Contemporary improvements in the type II clustered regularly interspaced short palindromic repeats/CRISPR-associated protein 9 (CRISPR/Cas9) system offer a convenient way for genome editing in zebrafish. However, the low efficiencies of genome editing and germline transmission require a time-intensive and laborious screening work. Here, we reported a method based on in vitro oocyte storage by injecting oocytes in advance and incubating them in oocyte storage medium to significantly improve the efficiencies of genome editing and germline transmission by in vitro fertilization (IVF) in zebrafish. Compared to conventional methods, the prior micro-injection of zebrafish oocytes improved the efficiency of genome editing, especially for the sgRNAs with low targeting efficiency. Due to high throughputs, simplicity and flexible design, this novel strategy will provide an efficient alternative to increase the speed of generating heritable mutants in zebrafish by using CRISPR/Cas9 system.
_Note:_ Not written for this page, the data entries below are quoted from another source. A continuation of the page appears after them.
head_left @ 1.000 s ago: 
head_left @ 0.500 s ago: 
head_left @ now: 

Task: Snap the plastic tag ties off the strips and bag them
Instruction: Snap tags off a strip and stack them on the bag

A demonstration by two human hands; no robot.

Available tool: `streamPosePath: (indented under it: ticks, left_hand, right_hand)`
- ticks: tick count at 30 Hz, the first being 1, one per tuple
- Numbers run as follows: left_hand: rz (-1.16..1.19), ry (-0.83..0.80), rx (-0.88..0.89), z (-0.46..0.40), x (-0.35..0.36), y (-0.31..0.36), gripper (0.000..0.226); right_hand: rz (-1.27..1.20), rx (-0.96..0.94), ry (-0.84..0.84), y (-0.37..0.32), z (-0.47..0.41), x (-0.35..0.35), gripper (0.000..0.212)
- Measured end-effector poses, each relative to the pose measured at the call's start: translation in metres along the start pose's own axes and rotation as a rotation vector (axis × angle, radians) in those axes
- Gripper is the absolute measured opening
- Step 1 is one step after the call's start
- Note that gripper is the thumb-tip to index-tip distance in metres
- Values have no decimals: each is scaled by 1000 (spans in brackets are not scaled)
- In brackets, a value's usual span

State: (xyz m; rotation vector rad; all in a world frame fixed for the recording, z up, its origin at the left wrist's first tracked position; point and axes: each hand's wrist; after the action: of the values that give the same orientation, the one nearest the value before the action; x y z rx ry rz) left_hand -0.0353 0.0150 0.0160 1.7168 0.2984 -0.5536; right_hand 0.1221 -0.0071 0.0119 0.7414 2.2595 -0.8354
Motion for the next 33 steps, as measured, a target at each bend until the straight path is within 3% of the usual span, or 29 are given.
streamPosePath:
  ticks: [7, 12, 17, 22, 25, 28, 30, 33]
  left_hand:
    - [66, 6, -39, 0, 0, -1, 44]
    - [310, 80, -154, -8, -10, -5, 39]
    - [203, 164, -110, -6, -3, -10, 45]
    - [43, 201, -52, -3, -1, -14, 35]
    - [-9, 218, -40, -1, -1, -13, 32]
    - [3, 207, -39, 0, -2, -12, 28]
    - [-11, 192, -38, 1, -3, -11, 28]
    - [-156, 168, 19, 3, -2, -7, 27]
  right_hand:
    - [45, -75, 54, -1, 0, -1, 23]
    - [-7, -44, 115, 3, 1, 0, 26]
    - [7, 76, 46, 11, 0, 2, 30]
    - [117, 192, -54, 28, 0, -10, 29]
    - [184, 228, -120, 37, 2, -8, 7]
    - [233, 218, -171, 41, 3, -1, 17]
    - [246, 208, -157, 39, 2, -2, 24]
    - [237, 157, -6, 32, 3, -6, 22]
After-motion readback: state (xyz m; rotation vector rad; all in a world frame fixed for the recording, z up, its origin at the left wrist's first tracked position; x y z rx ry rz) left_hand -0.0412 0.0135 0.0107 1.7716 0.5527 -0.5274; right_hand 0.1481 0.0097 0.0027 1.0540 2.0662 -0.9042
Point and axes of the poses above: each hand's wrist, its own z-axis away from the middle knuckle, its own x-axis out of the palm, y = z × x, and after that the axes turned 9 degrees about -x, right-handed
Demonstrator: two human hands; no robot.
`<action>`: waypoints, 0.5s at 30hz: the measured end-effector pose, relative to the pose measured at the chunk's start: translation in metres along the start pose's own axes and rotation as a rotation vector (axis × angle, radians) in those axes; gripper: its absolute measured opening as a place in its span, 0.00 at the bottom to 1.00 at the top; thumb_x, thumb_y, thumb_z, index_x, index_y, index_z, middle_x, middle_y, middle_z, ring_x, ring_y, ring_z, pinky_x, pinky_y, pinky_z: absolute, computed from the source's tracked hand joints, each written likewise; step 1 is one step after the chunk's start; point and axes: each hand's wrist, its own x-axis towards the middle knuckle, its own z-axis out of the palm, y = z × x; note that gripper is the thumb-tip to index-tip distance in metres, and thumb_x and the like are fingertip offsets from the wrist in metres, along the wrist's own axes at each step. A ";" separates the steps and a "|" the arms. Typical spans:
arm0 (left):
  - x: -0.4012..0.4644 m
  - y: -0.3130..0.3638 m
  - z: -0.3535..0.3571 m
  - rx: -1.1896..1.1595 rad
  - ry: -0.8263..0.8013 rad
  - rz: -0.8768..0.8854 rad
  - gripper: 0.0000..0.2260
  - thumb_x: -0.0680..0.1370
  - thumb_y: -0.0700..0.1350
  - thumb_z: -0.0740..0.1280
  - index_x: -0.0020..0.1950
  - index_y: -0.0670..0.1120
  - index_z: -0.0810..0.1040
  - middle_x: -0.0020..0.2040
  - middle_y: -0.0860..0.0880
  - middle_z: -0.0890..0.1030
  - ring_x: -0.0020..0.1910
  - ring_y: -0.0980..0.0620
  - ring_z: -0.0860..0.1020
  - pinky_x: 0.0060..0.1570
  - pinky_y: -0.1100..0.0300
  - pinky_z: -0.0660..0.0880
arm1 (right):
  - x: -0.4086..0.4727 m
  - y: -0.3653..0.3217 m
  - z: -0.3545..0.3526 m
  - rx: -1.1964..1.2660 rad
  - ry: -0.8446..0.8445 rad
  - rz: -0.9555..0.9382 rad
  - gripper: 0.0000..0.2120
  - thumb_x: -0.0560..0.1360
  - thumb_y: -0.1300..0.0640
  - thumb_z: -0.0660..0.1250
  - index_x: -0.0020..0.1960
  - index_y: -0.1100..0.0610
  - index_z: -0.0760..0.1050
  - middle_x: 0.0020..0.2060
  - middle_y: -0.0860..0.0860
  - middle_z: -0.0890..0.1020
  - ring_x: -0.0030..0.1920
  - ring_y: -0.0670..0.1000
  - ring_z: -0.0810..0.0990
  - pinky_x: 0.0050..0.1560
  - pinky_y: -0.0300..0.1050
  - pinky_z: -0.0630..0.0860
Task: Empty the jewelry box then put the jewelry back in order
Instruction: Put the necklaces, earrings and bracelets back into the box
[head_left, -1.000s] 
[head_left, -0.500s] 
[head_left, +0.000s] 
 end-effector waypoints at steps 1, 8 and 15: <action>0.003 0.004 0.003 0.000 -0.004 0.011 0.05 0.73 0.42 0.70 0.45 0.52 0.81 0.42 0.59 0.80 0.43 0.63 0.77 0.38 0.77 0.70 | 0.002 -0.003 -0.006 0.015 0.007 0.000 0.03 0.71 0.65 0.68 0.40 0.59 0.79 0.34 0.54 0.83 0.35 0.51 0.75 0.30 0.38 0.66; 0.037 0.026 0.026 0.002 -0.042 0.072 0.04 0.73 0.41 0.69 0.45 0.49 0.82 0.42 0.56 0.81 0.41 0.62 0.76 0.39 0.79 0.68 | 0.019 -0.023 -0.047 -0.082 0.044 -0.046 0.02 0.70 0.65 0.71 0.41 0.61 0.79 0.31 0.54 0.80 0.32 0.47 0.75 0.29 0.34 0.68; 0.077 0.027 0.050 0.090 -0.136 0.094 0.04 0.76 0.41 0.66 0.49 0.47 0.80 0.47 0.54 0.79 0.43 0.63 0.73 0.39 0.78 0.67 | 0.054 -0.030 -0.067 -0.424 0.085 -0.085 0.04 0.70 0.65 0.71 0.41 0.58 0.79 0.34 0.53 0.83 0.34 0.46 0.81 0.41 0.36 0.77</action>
II型成簇规律间隔短回文重复序列/CRISPR相关蛋白9(CRISPR/Cas9)系统的当代改进为斑马鱼的基因组编辑提供了一种便捷方法。然而,基因组编辑和种系传递的低效率需要耗时费力的筛选工作。在此,我们报告了一种基于体外卵母细胞储存的方法,即预先注射卵母细胞并将其置于卵母细胞储存培养基中孵育,以通过斑马鱼的体外受精(IVF)显著提高基因组编辑和种系传递的效率。与传统方法相比,预先对斑马鱼卵母细胞进行显微注射提高了基因组编辑效率,尤其是对于靶向效率低的sgRNA。由于高通量、简单性和灵活的设计,这种新策略将为利用CRISPR/Cas9系统提高斑马鱼中可遗传突变体的产生速度提供一种有效的替代方法。